ぶっちゃけ俺的には長政一択なんだが、ここは我らが宰相ソウウンに相談しよう。
「そうね…今の説明だと拙僧は佐竹義宣を選ぶかしら。武勇に優れ知性も高いとハルが言っているわ。」
「うんー。義重は宿敵であり盟友的なー?あたし的にはそんな義重の才覚を継いだ義宣なら姉妹になってもいいかなーって。」
との古株?二名の意見に真っ向から対立したのはノブタダとノブヤスのノブノブコンビだった。

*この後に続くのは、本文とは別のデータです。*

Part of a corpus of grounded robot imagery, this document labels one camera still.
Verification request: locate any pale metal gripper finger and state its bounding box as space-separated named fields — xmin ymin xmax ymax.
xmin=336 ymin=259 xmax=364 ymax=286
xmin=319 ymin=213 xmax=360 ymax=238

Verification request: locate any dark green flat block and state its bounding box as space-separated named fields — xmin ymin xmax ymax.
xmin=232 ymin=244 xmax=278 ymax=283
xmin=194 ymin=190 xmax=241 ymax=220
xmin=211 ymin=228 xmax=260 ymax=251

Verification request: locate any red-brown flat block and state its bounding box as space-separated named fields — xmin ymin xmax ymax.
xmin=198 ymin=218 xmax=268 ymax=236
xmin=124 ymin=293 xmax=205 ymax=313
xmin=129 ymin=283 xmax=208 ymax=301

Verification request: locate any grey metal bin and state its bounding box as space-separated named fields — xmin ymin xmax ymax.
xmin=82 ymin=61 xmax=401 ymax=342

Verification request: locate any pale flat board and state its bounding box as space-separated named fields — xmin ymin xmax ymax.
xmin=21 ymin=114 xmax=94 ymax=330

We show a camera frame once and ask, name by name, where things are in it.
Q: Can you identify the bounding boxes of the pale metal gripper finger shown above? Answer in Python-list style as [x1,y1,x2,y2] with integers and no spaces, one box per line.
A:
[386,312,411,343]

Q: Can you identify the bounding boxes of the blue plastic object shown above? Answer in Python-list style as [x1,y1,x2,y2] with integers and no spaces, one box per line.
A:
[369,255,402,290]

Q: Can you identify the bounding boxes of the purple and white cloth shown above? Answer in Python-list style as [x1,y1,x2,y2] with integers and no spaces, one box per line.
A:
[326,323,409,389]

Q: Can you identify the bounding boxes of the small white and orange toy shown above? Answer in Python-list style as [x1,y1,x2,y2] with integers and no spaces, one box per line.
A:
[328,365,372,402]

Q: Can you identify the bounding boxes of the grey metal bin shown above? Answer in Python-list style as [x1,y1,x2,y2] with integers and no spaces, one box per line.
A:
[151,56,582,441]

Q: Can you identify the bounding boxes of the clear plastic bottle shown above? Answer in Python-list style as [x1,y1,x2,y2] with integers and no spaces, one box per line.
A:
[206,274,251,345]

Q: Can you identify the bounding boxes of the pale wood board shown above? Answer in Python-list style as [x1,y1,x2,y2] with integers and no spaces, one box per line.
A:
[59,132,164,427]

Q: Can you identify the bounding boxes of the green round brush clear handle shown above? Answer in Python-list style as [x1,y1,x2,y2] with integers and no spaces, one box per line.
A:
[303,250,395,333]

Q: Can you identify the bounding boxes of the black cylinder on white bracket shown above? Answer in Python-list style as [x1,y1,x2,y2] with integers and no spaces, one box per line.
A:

「ならぬ。そんな田舎侍よりもわらわはナガマサ叔父を推す。鬼才故に数多な悪評もあれど、わらわは父上が市叔母上を嫁がせるほどの才を認めさせたナガマサ叔父こそが相応しいと思う。」
「あーし…じゃなくてワタクシもそう思いますわ!」
そんな二人の意見に反対を出すのはハンベエとノブシゲだ。
「はいはーい!ハンベエちゃんはカゲトラさんを推すですぅー☆理由はー、軍神様さえ認めたその実力、知力の高さ、その辺りかなー☆ういー☆」
「わたしもカゲトラかしらぁー。北条家と長年争っていたというのに和解するため養子になったカゲトラは確かな才覚の持ち主よぉ。」
ふむ、三者三様に才能がある。
ここは保留にするべき…か?
期限は無いみたいだし、その時になればまた考えれば良いだろう。
あと六回引けば合計二十回になり、二人を選ぶことが出来るのだ。
その時で構わないだろ…おっとーー
「ーーお兄ちゃん、どいて…ヒデツグ、止まる。」
「あははー!コタちゃん待て待てぇ!コタちゃん、せんせぇつーかまえたぁー!あ…せんせぇ、ぶつかってごめんなさい。」
「あ、あぁ…ふぅ、怪我はないか?素直に謝れて偉いな。室内で走り回ると危ないから外の庭で遊んでくると良い。でももうすぐ終わるからその後な。あ、ソウザン!後で年少組の見守り、頼んで良いか?」
「畏まりました。」
ぽすっ、と俺にぶつかったのはコタロウ。
続いてとすっ、とヒデツグがぶつかる。
その拍子に俺はスマホを押してしまった。
大人の対応として、二人だけで外に出すのは危ないから面倒見の良さそうなソウザンに見守りを頼む。
あぁ…やっちまった…ガシャポン台が光る。